▶ [TASK DIRECTIONS]: Each line below that carries the string "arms" must appear in the answer.

▶ [PROVIDED DATA]:
= Beginning of Section =
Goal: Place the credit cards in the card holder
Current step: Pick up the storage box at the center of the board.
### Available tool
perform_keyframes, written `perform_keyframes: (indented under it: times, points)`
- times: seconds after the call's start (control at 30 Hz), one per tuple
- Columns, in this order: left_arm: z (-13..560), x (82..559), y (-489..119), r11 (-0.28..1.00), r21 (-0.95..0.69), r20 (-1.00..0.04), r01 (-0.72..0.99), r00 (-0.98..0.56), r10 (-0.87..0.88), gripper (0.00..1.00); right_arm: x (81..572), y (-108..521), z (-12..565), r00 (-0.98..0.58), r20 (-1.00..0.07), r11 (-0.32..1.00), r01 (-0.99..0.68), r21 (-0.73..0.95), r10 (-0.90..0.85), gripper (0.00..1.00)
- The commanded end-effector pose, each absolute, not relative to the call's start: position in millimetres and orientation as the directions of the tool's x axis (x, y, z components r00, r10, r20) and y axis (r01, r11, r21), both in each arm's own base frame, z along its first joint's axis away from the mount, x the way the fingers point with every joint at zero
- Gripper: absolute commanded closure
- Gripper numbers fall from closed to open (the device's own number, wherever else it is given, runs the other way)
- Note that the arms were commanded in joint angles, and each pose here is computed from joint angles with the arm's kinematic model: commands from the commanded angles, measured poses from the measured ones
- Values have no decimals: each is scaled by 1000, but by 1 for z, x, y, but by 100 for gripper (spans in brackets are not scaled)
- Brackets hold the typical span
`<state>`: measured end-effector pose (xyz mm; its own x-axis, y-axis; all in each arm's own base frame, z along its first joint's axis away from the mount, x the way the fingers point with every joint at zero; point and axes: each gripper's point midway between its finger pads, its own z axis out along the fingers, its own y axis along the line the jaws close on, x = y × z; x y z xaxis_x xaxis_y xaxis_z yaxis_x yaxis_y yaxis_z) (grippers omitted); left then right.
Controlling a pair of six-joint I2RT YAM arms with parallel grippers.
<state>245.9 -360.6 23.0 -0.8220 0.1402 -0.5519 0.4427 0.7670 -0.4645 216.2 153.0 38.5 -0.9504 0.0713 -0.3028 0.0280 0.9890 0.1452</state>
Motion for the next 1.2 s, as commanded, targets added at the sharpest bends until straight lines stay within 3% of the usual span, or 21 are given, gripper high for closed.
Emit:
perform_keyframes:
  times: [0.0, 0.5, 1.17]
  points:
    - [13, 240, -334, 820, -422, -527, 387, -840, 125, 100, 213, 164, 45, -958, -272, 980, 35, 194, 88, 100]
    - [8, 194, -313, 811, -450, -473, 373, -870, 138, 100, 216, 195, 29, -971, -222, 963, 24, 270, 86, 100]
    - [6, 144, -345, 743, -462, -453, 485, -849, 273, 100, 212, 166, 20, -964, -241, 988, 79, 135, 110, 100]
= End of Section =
▶ [OUTPUT BELOW]:
- Note that the arms were commanded in joint angles, and each pose here is computed from joint angles with the arm's kinematic model: commands from the commanded angles, measured poses from the measured ones
Controlling a pair of six-joint I2RT YAM arms with parallel grippers.

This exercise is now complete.